Dataset records:

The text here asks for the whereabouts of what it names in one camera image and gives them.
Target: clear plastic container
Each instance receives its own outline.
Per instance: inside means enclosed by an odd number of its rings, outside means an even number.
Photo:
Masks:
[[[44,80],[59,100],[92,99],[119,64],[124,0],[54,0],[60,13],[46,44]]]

Prompt:
Every record above must be repeated word for word.

Solution to the problem:
The text here asks for the whereabouts of what it names in one camera image and gives them.
Target: clear plastic container
Each instance receives its own outline.
Per instance: inside means enclosed by an odd number of its rings, outside means an even number.
Photo:
Masks:
[[[44,80],[59,100],[92,99],[119,64],[124,0],[54,0],[60,13],[46,44]]]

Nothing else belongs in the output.